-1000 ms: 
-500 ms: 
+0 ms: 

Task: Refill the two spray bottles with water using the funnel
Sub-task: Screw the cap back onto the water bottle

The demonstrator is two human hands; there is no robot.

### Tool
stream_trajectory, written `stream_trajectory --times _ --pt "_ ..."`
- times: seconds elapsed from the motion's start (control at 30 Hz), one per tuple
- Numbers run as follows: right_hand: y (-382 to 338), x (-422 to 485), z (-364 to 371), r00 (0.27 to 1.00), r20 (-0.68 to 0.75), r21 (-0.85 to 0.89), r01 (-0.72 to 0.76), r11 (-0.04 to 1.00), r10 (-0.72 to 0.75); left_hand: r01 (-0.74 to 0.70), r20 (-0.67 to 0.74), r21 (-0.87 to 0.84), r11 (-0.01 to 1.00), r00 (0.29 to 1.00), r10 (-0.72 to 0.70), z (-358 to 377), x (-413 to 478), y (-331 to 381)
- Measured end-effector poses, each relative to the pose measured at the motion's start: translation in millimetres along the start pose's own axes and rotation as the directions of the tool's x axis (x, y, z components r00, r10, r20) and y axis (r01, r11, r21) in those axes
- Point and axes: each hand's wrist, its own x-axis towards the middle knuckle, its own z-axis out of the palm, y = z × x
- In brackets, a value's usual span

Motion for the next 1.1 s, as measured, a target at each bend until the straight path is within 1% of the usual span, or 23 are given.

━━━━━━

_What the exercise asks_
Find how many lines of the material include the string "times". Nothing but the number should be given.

_Answer to the exercise_
2